Chapter 14: DNS Extensions for IPv6

In order for hosts running IPv6 to be supported by Domain Name System, changes are necessary. Some of the changes include a new resource record type to store an IPv6 address, a new domain to support lookups based on an IPv6 address, and updated definitions of existing query types that return Internet addresses as part of additional section processing.

Christian Huitema and Susan Thomson, both from Bellcore, submitted the "draft draft-ietf-ipngwg-aaaa-02.txt," on December 24, 1997, to the Internet community for comment. We believe this draft is very import for defining ans specifying DNS support for IPv6 and based this entire chapter on it. Credit goes, therefore, to Huitema and Thomson for the information of this chapter.

NOTE:

Susan Thomson can be contacted via e-mail for additional queries on this document at set@bellcore.com, and Christian Huitema can also be reached at huitema@bellcore.com.

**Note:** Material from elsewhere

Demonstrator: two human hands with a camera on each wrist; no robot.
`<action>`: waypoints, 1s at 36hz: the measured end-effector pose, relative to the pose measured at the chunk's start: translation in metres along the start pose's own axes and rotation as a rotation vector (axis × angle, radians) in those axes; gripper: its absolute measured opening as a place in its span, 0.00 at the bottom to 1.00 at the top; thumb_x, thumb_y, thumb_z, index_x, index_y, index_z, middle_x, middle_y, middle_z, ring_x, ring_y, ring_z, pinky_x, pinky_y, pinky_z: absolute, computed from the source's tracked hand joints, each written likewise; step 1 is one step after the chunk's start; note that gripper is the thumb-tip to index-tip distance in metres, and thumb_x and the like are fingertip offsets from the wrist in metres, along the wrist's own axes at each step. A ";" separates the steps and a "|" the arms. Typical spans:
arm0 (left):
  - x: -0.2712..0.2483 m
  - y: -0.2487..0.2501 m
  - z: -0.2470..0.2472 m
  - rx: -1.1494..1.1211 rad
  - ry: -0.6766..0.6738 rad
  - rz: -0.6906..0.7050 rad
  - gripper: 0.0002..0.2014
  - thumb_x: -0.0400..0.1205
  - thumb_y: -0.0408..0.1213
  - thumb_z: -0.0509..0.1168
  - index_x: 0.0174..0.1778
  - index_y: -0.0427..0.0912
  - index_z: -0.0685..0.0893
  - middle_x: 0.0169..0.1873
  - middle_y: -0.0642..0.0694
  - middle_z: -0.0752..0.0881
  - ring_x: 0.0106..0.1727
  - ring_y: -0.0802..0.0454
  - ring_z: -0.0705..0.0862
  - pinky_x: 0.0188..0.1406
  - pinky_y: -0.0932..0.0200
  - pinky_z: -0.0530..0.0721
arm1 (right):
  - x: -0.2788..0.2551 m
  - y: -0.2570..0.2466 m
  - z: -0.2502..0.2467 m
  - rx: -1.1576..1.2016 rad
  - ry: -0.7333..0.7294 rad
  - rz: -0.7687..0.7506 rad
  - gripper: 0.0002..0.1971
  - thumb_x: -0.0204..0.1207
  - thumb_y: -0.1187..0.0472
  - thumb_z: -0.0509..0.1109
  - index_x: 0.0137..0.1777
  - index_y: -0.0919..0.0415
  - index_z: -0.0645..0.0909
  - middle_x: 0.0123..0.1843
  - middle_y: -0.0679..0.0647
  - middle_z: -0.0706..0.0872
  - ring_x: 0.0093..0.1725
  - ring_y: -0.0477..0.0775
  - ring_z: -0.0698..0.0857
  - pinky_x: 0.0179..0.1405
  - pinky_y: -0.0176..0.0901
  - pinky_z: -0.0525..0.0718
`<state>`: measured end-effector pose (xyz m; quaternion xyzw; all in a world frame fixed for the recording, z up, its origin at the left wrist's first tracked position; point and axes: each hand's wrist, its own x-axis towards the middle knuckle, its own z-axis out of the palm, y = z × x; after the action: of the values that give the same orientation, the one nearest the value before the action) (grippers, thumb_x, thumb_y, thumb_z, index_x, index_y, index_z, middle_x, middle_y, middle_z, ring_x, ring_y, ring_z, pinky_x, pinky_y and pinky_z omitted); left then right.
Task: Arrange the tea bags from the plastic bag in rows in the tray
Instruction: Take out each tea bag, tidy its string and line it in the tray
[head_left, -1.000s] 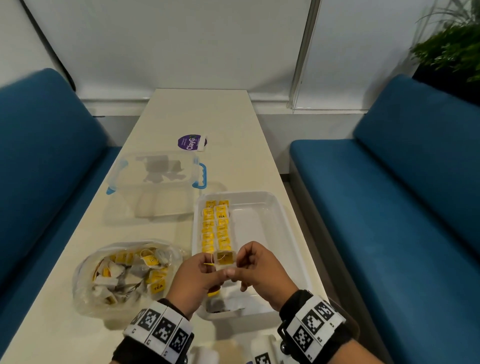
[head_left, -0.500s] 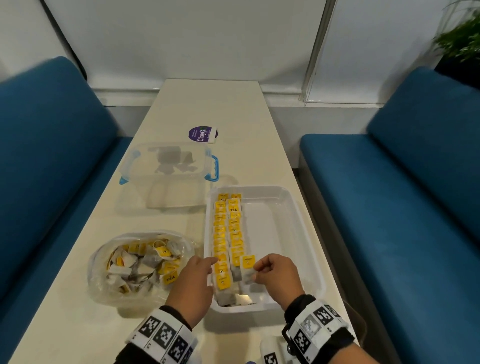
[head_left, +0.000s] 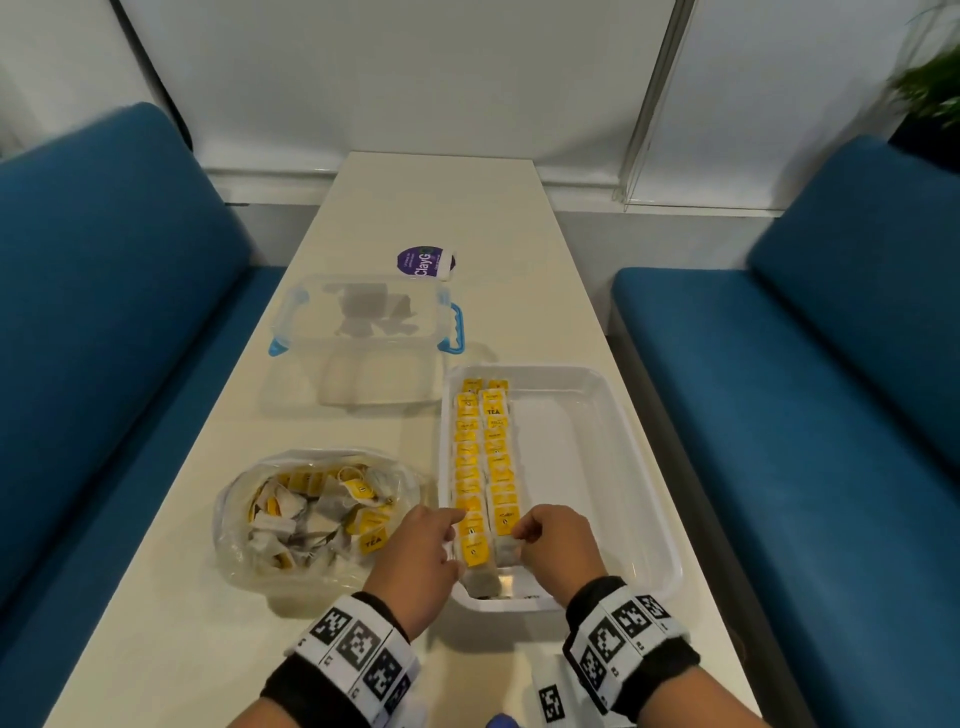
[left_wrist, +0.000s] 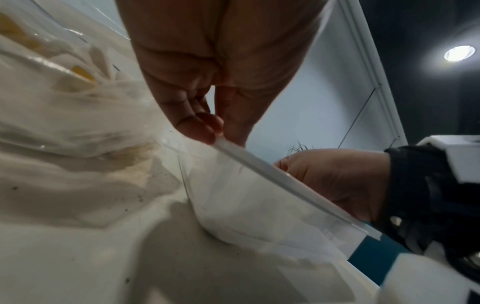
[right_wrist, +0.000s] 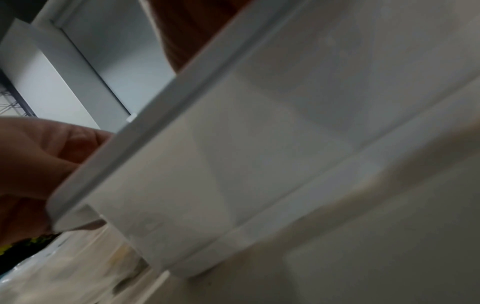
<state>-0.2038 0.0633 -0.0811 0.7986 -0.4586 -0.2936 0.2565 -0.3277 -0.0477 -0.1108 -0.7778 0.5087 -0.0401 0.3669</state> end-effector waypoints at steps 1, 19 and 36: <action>-0.001 -0.001 0.000 0.006 -0.007 0.014 0.27 0.79 0.31 0.66 0.74 0.50 0.70 0.51 0.52 0.72 0.39 0.63 0.72 0.45 0.72 0.70 | -0.002 -0.002 -0.001 -0.021 0.004 0.005 0.11 0.73 0.70 0.66 0.42 0.53 0.83 0.48 0.51 0.82 0.46 0.47 0.80 0.41 0.30 0.73; -0.035 -0.075 -0.103 0.089 0.599 -0.148 0.11 0.75 0.32 0.71 0.50 0.51 0.88 0.59 0.47 0.76 0.63 0.46 0.73 0.60 0.55 0.73 | -0.030 -0.168 -0.015 -0.236 -0.214 -0.482 0.24 0.71 0.59 0.74 0.67 0.55 0.75 0.63 0.54 0.76 0.60 0.54 0.78 0.55 0.43 0.78; -0.024 -0.125 -0.099 -0.539 0.479 -0.549 0.12 0.81 0.34 0.61 0.59 0.36 0.73 0.47 0.41 0.82 0.46 0.45 0.81 0.43 0.54 0.77 | 0.004 -0.206 0.117 -0.656 -0.446 -0.739 0.35 0.63 0.55 0.77 0.72 0.57 0.71 0.72 0.57 0.74 0.71 0.60 0.73 0.68 0.57 0.76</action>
<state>-0.0710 0.1540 -0.0918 0.8407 -0.0649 -0.2666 0.4669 -0.1181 0.0555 -0.0716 -0.9682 0.0969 0.1607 0.1654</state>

We recommend you to check the "lid-abstracts.txt" listing contained in the Internet Drafts Shadow Directories on ds.internic.net (US East Coast), nic.nordu.net (Europe), ftp.isi.edu (US West Coast), or munnari.oz.au (Pacific Rim) for updates to the draft "draft-ietf-ipngwg-aaaa-02.txt," in which we based this chapter .

This chapter briefly:

  • Explain the proposed new DNS extension for IPv6.
  • The new resource record definition and domain
  • Transition from RFC 1886 to the new format

The current support for the storage of Internet addresses in the Domain Name System (DNS) cannot easily be extended to support IPv6 addresses, since applications assume that address queries return 32-bit IPv4 addresses only. As Huitema explains in his book "IPv6: the New Internet Protocol," (1996) by Prentice Hall, "The IPv4 addresses are stored in records of type A (code 1),. Each A record contain one 32-bit address. A new resource record has been defined for IPv6.Because it contains one 128-bit address, and as such is four times larger than the A record, its type has been set to AAAA (code 28). " This chapter is about understanding this process of storing IPv6 addresses.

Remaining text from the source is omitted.